Sandy has passed, the skies are blue, and Washington, at least, is pretty much back to normal. It is of course different in New York. It is too early to do more that make the roughest tally of the costs of the hurricane, but not too early, I think, to appreciate how extraordinarily resilient our complex modern world is to really big blows.
There are many way of looking at a disaster such as this, and none of us in trying to make an economic assessment should forget the human costs. But I think the narrow – what does it do to growth or GDP? – approach is much less interesting than what it tells about the way we live now.
The first distinction to make is between economic activity and human wellbeing. We take GDP per head as a proxy for living standards, and by and large it is not a bad one. But an event such as this demonstrates the difference. There will be some loss of economic activity because of the disruption, but fixing things generates economic activity that would not otherwise have happened. In the coming months there will be a wave of investment in the infrastructure of the north-eastern states.

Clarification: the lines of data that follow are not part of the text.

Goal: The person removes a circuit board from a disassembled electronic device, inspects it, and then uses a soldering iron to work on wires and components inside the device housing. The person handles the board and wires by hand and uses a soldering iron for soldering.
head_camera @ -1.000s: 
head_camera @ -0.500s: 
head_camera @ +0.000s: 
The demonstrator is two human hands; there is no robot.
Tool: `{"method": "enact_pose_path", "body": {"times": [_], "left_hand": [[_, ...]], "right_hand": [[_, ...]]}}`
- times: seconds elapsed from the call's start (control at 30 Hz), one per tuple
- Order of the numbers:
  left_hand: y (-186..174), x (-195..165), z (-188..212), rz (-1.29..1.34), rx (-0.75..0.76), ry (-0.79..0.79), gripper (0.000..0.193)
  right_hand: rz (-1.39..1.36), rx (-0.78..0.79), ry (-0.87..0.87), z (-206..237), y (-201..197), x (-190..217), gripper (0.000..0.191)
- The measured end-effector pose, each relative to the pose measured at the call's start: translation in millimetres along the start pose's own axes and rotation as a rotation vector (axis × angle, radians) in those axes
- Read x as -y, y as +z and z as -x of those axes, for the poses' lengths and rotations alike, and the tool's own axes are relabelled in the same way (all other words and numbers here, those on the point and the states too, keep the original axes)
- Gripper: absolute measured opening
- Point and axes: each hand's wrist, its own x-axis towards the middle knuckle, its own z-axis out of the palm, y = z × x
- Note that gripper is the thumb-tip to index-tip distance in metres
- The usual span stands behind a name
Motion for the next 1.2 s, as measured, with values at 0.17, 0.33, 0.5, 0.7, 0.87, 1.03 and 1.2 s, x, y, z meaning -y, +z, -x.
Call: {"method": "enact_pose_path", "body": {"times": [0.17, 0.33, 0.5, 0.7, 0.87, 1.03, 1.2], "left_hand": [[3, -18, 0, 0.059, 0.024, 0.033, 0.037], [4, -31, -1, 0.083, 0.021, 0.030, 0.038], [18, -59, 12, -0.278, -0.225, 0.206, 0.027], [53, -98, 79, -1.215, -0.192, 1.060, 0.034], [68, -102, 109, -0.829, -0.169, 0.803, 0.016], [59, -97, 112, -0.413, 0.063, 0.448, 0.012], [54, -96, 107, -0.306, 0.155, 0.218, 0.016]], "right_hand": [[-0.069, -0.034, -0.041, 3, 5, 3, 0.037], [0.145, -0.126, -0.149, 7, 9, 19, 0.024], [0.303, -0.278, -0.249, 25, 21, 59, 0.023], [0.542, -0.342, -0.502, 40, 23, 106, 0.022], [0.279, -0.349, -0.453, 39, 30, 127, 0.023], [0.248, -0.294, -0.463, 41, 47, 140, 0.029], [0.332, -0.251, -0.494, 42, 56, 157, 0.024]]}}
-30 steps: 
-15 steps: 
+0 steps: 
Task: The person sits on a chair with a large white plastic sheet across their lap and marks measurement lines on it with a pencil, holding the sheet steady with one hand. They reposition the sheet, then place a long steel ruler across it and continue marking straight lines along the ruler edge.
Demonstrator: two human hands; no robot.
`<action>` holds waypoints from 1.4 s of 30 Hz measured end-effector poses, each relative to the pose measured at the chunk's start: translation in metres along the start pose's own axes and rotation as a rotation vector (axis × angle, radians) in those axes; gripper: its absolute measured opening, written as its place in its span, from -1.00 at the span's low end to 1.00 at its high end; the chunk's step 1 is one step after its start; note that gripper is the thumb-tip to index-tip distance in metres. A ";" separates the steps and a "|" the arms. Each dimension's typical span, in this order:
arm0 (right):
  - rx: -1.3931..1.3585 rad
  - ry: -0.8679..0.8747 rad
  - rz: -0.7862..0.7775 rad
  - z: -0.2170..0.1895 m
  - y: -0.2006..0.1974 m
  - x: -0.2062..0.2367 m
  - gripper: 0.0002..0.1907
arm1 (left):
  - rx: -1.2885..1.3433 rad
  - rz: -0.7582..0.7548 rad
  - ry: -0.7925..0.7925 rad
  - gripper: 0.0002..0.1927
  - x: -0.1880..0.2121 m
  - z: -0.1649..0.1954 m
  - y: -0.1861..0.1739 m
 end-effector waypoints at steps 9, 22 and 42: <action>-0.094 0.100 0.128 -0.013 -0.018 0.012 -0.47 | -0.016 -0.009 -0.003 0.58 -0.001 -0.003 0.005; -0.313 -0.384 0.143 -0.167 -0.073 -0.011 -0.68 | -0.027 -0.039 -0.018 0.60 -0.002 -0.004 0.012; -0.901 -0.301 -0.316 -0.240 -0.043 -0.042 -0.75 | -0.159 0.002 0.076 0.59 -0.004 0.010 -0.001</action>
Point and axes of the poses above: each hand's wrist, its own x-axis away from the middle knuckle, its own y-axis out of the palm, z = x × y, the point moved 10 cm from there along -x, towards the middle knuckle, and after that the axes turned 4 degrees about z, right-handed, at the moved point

There will be some short-term loss of output and estimates of the hit to GDP suggest it may knock 0.25 per cent off US growth. But it is quite possible that measured GDP will eventually end up higher, not just because of the reconstruction but also because the new kit put in will be better than the old kit that has been damaged.
As for the crude numbers, current estimates of the cost at some $20bn (£12.39bn) should be seen in context of the costs of Hurricane Katrina at $100bn and the Japanese earthquake of more than $200bn. Even if that proves an underestimate, the costs are manageable. It is a huge blow; but it is a huge economy.
I find this comforting. The 60 million people in the north-east generate about a quarter of US GDP. They produce more, in terms of economic output, than any other similar-sized region on earth. More important still, if you take national and international business together, New York remains the largest single centre in financial activity in the world. It will not always be so, for while London remains the main rival at the moment, power is shifting to Asia. But we know now that the New York Stock Exchange can shut for two days, the longest weather-related stoppage since 1888, and the world gets along fine. What can devastate the world economy is not a blow to its physical fabric by a hurricane or a tsunami, but rather a blow to its financial fabric and its economic self-confidence from a badly handled banking crisis. You can see the impact of the collapse of Lehmann Brothers on US GDP in the graph, but also the steadiness of growth in 2005 when Katrina hit New Orleans.
There is a huge amount of concern about the way the world has become so interconnected that one small event on one side of it can cause havoc on the other side, but the lesson here seems to me to be quite the reverse. We can manage with flights grounded for two or three days. We can manage with power going down, notwithstanding the fact that computer systems are down as a result. Indeed the communications revolution, giving people a much greater freedom to work from wherever they happen to be, seems to have made for a more robust world economy, not a more vulnerable one.
None of this should downplay the human cost of any disaster, let's remember that again, but let's also try and think through what lessons might be learnt from this experience. I can see at least five.
One is that we should try to build spare capacity into essential services. That covers obvious elements such as back-up computer servers, and making sure the back-ups are located physically a long way from the primary ones, or planning for there to be excess electricity generating capacity, something that the UK should heed – and what about spare airport capacity too?
A second lesson is the value of contingency planning. What happened in New York was at the outer limits of such planning and that carries a lesson too: you need to think the unthinkable. But you could say that in the case of New York's public utilities the system worked. I suspect this was helped by the fact much of the planning was not of a tick-box, health and safely nature but a tough-minded, New York character.
A third is less tangible. Just watching the way ordinary people in Washington went about preparing for the storm and the way small businesses stayed open even when public transport was shut, made me aware of the social glue of a society when faced with trouble. The US has shown the some of these wider strengths in coping with Sandy and that deserves respect.
A fourth is that we learn from the unusual more than we learn from the routine. Just as the UK learnt from the experience of staging the Olympics and is I hope trying to apply those lessons more generally, so we can already see that the US is seeking to learn. Whatever you think of US national politics, municipal administration has done pretty well. If US politicians at a local level can lead competent administrations, could national ones find ways to lift their game? We'll see, but I am hopeful.
Finally, I think the points above have wider application. In other words, building spare capacity is something we should try to do as individuals and employees. Scenario planning is a helpful discipline in many aspects of our lives. We should all be more aware of the importance of social glue, as well as professional competence – and we all need to learn from things that go badly, as well as things that go well.